Denizlere ve okyanuslara taşınan bu plastikler, okyanuslar üzerinde çöpten
adalar oluşturdu ve bu artmaya devam ediyor. Özellikle pasifik okyanusundaki
çöp adası yaklaşık olarak Türkiye büyüklüğünde…Okyanuslar üzerindeki bu çöp
alanların oranı ise türkiye’nin yaklaşık 16 katı…ve her gün yaklaşık 8 milyon
ton plastik deniz ve okyanuslara gidiyor ve bu artarak devam ediyor.
Peki, bireysel olarak bizler ne yapabiliriz?
Öncelikle
mikroplastiklerden dünyamızın temizlenmesi çok zor bir süreç.

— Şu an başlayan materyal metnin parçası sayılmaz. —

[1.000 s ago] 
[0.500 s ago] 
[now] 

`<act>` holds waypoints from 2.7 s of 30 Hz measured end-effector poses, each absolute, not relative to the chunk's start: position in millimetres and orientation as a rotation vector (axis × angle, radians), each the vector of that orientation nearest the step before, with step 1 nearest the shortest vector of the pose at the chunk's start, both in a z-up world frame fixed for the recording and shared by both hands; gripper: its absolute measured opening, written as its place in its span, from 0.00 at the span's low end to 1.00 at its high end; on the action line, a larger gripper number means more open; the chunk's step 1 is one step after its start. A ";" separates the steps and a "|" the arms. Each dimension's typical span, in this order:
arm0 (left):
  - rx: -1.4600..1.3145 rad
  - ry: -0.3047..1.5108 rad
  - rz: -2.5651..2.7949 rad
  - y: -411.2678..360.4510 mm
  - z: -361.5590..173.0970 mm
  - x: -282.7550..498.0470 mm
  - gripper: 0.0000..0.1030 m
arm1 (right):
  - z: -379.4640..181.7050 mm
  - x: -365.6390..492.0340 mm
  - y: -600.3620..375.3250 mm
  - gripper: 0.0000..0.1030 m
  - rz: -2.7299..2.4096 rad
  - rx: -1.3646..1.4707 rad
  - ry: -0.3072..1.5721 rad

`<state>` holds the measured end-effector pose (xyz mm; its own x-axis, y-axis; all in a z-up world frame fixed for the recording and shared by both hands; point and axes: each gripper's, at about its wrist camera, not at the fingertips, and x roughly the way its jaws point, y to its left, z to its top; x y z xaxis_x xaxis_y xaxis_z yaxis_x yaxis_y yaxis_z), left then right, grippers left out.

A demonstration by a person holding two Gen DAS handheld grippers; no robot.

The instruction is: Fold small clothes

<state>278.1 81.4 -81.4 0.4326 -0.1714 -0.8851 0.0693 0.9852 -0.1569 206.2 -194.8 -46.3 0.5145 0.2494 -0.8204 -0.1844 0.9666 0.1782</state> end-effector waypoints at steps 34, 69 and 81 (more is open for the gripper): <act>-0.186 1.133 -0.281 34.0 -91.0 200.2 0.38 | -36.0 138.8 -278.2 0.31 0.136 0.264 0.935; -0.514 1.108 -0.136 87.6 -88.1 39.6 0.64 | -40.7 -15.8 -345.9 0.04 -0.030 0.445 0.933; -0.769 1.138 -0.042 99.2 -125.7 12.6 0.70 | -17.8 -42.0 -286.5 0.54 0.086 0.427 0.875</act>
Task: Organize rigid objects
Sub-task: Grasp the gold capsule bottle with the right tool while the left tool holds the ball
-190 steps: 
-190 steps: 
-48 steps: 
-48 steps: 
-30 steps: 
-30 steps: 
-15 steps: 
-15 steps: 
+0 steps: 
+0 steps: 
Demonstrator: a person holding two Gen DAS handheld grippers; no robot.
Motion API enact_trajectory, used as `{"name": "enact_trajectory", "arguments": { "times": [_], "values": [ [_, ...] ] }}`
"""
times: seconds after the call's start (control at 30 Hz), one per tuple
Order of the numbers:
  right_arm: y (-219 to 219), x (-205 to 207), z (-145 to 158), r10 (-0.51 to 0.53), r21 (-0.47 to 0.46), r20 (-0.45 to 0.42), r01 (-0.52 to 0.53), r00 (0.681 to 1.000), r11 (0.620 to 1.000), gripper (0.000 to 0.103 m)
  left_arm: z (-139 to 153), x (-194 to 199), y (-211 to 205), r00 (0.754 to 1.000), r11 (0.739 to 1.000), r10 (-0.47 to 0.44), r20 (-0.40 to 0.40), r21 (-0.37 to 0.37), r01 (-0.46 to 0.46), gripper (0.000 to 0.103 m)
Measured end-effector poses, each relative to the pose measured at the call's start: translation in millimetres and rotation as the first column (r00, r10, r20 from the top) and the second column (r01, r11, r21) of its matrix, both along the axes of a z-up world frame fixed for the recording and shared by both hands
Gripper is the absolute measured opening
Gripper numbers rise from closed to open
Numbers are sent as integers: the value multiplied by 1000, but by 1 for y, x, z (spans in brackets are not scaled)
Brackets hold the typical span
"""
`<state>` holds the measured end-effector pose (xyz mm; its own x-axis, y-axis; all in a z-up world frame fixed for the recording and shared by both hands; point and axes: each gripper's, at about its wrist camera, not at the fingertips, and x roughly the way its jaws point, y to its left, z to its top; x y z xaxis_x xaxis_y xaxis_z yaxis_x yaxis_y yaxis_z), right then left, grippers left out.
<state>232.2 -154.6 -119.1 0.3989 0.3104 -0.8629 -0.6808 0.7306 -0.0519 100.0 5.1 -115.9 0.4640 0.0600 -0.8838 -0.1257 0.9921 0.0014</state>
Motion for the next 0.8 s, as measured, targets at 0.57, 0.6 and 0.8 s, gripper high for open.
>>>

Bireysel ve toplumsal
olarak, farkındalık gerekiyor. Bireysel olarak yapabileceğimiz belli başlı
birkaç önemli adım var.
Tek
kullanımlık poşetler yerine tekrar kullanılabilir torbalar tercih edebiliriz.
Ülkemiz bu yıl poşet kullanımını azaltmak için, poşetleri ücretli hale
getirerek bu konuda bir adım attı.
Su
yaşamın temel kaynağı durumunda. Bu yüzden sürekli olarak pet şişede su içip,
sonra onu çöpe atmak yerine tekrar kullanılabilir cam şişeler kullanabiliriz.
Kişisel
temizlik ve bakım ürünlerini alırken içindekiler bölümlerine bakılarak
polietilen ve mikrobeads içermeyen ürünler tercih edilebilir.
Mağazalara
gittiğimizde sentetik giysiler yerine doğal pamuklu giysileri tercih
edebiliriz.
Ayrıca
tüketim odaklı bir yaşam yerine, minimal bir yaşam tercih edebiliriz. Böylece
dünyamızın mikroplastiklerden korunmasına katkı sağlayabiliriz.
Unutmayalım
ki dünyamız bizim yüzümüzden acı çekiyor, dünyamızın acı çekmesi aynı zamanda
bizim de acı çekmemiz anlamına geliyor. Şu an insanlığın tek yuvası içinde
yaşadığımız mavi gezegenimiz. Ona iyi bakalım.
Bu plastikler nedeniyle dünyamız mahvoluyor.
YanıtlaSilBu arada bloğuna mail abonelik butonu koyarsan daha rahat takip edebiliriz:)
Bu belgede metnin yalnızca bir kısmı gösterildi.